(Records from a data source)
^^^^
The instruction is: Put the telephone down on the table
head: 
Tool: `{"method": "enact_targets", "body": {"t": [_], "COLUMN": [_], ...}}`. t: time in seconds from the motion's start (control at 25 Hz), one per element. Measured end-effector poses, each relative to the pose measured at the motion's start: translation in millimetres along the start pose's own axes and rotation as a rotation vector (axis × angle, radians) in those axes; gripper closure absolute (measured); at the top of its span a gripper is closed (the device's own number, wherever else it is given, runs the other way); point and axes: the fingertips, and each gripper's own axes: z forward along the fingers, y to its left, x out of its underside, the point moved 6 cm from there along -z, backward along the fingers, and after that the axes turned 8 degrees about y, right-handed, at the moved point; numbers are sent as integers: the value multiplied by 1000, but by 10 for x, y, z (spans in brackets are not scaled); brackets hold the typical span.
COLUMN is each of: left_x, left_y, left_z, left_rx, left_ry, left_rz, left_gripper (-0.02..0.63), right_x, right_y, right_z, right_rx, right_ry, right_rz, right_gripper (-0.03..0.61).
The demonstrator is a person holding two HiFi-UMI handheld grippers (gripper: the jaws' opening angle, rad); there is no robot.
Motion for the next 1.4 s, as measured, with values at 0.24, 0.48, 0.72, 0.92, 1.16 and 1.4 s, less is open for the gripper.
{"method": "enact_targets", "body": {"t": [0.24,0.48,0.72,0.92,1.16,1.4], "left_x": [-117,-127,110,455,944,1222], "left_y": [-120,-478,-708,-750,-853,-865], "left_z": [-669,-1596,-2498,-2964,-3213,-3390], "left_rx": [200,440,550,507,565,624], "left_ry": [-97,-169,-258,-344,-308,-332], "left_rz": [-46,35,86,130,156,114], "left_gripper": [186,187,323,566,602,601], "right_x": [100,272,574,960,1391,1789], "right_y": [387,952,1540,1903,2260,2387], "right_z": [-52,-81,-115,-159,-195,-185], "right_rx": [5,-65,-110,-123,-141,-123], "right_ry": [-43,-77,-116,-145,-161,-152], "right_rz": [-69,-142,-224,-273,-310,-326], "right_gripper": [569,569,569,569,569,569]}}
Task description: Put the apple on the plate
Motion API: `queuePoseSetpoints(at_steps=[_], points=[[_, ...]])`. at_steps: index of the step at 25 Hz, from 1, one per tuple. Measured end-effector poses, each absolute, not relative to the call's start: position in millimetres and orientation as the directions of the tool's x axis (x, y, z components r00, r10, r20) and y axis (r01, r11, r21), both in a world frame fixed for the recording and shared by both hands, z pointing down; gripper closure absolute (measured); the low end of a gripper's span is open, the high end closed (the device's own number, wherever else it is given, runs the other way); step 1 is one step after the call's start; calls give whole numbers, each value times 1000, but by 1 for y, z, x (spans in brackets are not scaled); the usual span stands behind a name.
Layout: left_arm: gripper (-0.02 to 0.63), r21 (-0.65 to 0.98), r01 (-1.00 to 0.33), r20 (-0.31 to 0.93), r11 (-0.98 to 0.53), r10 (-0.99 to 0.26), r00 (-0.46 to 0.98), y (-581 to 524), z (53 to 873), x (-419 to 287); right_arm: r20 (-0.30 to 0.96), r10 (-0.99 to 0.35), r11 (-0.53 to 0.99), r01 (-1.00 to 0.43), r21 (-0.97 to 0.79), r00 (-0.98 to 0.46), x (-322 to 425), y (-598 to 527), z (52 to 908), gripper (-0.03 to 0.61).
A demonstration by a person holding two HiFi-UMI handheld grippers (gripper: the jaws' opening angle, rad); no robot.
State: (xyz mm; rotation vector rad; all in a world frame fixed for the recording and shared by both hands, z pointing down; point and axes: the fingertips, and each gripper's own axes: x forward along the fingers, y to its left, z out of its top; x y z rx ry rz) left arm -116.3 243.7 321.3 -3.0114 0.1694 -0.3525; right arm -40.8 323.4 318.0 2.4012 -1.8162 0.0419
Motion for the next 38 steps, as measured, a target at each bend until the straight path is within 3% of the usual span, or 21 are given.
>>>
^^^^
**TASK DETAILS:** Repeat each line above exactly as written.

**RESPONSE BELOW:**
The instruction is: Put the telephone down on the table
head: 
Tool: `{"method": "enact_targets", "body": {"t": [_], "COLUMN": [_], ...}}`. t: time in seconds from the motion's start (control at 25 Hz), one per element. Measured end-effector poses, each relative to the pose measured at the motion's start: translation in millimetres along the start pose's own axes and rotation as a rotation vector (axis × angle, radians) in those axes; gripper closure absolute (measured); at the top of its span a gripper is closed (the device's own number, wherever else it is given, runs the other way); point and axes: the fingertips, and each gripper's own axes: z forward along the fingers, y to its left, x out of its underside, the point moved 6 cm from there along -z, backward along the fingers, and after that the axes turned 8 degrees about y, right-handed, at the moved point; numbers are sent as integers: the value multiplied by 1000, but by 10 for x, y, z (spans in brackets are not scaled); brackets hold the typical span.
COLUMN is each of: left_x, left_y, left_z, left_rx, left_ry, left_rz, left_gripper (-0.02..0.63), right_x, right_y, right_z, right_rx, right_ry, right_rz, right_gripper (-0.03..0.61).
The demonstrator is a person holding two HiFi-UMI handheld grippers (gripper: the jaws' opening angle, rad); there is no robot.
Motion for the next 1.4 s, as measured, with values at 0.24, 0.48, 0.72, 0.92, 1.16 and 1.4 s, less is open for the gripper.
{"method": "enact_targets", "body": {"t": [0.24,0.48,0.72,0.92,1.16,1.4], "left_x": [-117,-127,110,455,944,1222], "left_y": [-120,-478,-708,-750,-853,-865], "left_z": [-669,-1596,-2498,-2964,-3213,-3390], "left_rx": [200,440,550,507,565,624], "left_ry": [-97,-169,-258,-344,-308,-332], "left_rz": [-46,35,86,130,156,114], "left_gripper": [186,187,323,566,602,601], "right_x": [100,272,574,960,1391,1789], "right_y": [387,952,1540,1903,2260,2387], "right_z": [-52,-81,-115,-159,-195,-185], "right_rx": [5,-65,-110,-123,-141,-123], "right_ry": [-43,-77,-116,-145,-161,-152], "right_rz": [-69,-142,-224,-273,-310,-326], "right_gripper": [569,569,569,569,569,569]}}
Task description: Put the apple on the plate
Motion API: `queuePoseSetpoints(at_steps=[_], points=[[_, ...]])`. at_steps: index of the step at 25 Hz, from 1, one per tuple. Measured end-effector poses, each absolute, not relative to the call's start: position in millimetres and orientation as the directions of the tool's x axis (x, y, z components r00, r10, r20) and y axis (r01, r11, r21), both in a world frame fixed for the recording and shared by both hands, z pointing down; gripper closure absolute (measured); the low end of a gripper's span is open, the high end closed (the device's own number, wherever else it is given, runs the other way); step 1 is one step after the call's start; calls give whole numbers, each value times 1000, but by 1 for y, z, x (spans in brackets are not scaled); the usual span stands behind a name.
Layout: left_arm: gripper (-0.02 to 0.63), r21 (-0.65 to 0.98), r01 (-1.00 to 0.33), r20 (-0.31 to 0.93), r11 (-0.98 to 0.53), r10 (-0.99 to 0.26), r00 (-0.46 to 0.98), y (-581 to 524), z (53 to 873), x (-419 to 287); right_arm: r20 (-0.30 to 0.96), r10 (-0.99 to 0.35), r11 (-0.53 to 0.99), r01 (-1.00 to 0.43), r21 (-0.97 to 0.79), r00 (-0.98 to 0.46), x (-322 to 425), y (-598 to 527), z (52 to 908), gripper (-0.03 to 0.61).
A demonstration by a person holding two HiFi-UMI handheld grippers (gripper: the jaws' opening angle, rad); no robot.
State: (xyz mm; rotation vector rad; all in a world frame fixed for the recording and shared by both hands, z pointing down; point and axes: the fingertips, and each gripper's own axes: x forward along the fingers, y to its left, z out of its top; x y z rx ry rz) left arm -116.3 243.7 321.3 -3.0114 0.1694 -0.3525; right arm -40.8 323.4 318.0 2.4012 -1.8162 0.0419
Motion for the next 38 steps, as measured, a target at each bend until the straight path is within 3% of the usual span, or 21 are given.
>>>

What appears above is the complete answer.